El micro se detuvo. Bajaron y entraron en un restorán.
—Increíble —dijo ella—. Aquí estuve con él y en esta misma mesa.
Comieron en silencio y subieron al micro. Se sentaron.
—Él —dijo ella— era un buen cirujano. Una noche lo llamaron del sanatorio. Llovía. Tuvo un accidente fatal en el camino. Esto ocurrió hace cinco años. El niño tenía apenas dos meses.
Llegaron a Mar del Plata y fueron a un hotel cerca de la playa. Al abrir la puerta de la habitación, ella dijo:
—Increíble —y repitió—. Increíble. Aquí estuve con él. Aquí pasamos la luna de miel.
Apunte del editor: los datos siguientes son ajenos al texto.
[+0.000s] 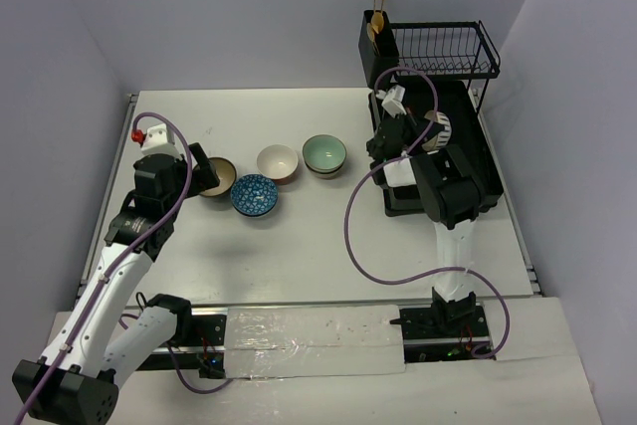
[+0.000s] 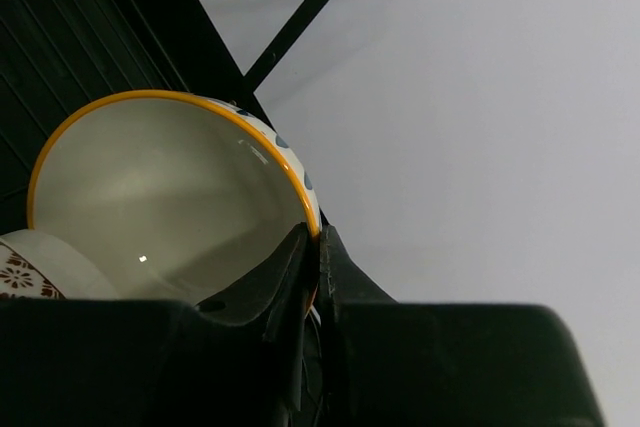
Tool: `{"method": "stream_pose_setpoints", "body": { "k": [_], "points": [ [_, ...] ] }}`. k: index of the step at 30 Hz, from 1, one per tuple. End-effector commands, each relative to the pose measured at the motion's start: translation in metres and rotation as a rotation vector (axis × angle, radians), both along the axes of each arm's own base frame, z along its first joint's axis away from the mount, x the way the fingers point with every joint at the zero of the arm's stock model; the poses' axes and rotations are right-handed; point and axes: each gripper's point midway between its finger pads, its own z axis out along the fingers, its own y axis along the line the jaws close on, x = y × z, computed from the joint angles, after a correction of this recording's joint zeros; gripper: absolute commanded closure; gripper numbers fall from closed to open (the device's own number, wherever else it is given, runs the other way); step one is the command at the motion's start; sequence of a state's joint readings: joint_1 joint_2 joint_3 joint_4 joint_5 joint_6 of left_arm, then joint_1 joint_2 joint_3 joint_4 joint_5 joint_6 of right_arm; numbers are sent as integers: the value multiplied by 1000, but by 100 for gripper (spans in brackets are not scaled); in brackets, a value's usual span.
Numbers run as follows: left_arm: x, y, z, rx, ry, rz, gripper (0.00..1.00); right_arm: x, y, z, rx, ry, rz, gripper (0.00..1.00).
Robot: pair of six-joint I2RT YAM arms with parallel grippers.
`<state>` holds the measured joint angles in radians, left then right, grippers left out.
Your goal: Load the bowls into the dish rack
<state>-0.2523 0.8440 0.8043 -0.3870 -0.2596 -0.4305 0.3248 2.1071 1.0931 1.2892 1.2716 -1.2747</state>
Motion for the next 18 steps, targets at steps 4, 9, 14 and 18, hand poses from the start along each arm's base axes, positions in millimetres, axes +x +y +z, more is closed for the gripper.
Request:
{"method": "stream_pose_setpoints", "body": {
  "k": [4, 9, 14, 18],
  "points": [
    [1, 0, 12, 9, -37, -5, 1, 2, 13, -20, -27, 47, 38, 88],
    [0, 1, 14, 6, -48, -5, 1, -5, 8, -8, -90, 15, -2, 100],
    [-1, 0, 16, 4, -53, -10, 1, -2, 7, -2, -100, 2, -12, 100],
    [-1, 1, 16, 6, -52, -7, 1, 0, 5, -5, -111, 17, -6, 98]
  ]
}}
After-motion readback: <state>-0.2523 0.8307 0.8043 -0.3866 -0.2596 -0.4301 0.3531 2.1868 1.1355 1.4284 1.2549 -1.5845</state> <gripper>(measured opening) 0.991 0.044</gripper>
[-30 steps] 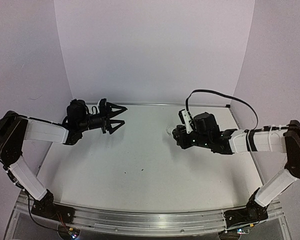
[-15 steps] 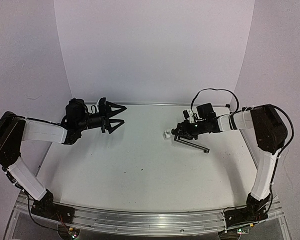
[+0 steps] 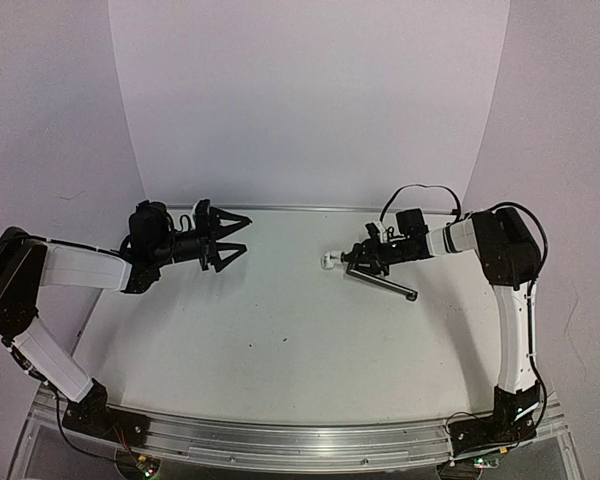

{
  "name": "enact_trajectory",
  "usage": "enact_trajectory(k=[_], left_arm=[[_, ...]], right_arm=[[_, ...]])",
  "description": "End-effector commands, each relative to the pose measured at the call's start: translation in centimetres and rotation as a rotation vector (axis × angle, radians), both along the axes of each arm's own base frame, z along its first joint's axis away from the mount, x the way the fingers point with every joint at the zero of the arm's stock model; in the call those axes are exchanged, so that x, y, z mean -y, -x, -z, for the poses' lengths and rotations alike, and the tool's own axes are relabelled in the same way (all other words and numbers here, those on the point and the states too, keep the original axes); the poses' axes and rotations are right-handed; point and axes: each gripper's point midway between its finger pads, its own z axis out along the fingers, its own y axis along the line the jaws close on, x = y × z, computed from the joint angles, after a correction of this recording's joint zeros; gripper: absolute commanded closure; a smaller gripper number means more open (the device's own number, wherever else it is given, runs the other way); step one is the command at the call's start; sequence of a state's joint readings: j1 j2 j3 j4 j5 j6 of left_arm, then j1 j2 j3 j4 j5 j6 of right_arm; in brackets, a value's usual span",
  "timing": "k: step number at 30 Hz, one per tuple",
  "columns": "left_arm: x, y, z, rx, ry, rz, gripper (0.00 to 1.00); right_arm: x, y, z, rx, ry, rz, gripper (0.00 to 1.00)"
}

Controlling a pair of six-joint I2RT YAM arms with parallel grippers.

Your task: Install the water faucets

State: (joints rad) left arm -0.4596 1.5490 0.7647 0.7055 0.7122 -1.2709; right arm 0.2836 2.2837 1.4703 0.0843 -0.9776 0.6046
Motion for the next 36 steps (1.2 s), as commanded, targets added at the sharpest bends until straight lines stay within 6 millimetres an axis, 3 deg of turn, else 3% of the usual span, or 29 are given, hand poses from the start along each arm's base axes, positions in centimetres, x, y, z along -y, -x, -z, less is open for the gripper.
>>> enact_trajectory(k=[1,5,8,16,25,27,31,36], left_arm=[[-0.1,0.7,-2.0,0.075,0.018,0.011,0.14],[-0.1,0.8,-2.1,0.08,0.017,0.016,0.14],[0.0,0.8,-1.9,0.079,0.015,0.017,0.14],[0.0,0.8,-1.9,0.079,0.014,0.021,0.13],[0.2,0.7,-1.8,0.094,0.007,0.033,0.13],[0.2,0.9,-2.8,0.149,0.003,0.034,0.13],[-0.9,1.6,-6.7,0.351,-0.036,-0.013,0.12],[-4.8,1.9,-12.3,0.619,-0.22,-0.243,0.11]], right_arm=[[2.5,-1.4,4.5,-0.057,0.12,0.091,0.88],[3.8,-0.9,6.2,-0.09,0.178,0.101,0.74],[3.8,-0.5,6.0,-0.09,0.182,0.088,0.61],[3.7,-0.1,0.3,-0.006,0.147,0.086,0.2],[5.1,1.9,-4.9,0.097,0.184,0.115,0.15],[5.8,2.7,-7.1,0.16,0.209,0.124,0.14],[8.2,4.4,-12.7,0.311,0.323,0.173,0.02],[12.7,7.6,-21.0,0.531,0.477,0.312,0.02]])
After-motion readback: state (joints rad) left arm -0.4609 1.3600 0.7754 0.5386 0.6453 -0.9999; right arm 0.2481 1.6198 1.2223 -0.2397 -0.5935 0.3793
Pusieron los bolsos sobre una mesa y se sentaron en la cama. Él le acarició los cabellos y cuando iba a besarla vio detrás de las cortinas a un hombre alto y delgado que los miraba. Recordó haberlo visto en la terminal de Retiro, en el micro, en el restorán donde almorzaron y al llegar a Mar del Plata.
—Vámonos —dijo él.
Salieron del hotel. Tomaron el mismo micro de vuelta. Se sentaron en el mismo asiento y regresaron a Buenos Aires. Él la acompañó hasta la casa. Ella abrió la puerta. Él sintió los pasos de ella y los pasos de él cuando iban subiendo las escaleras.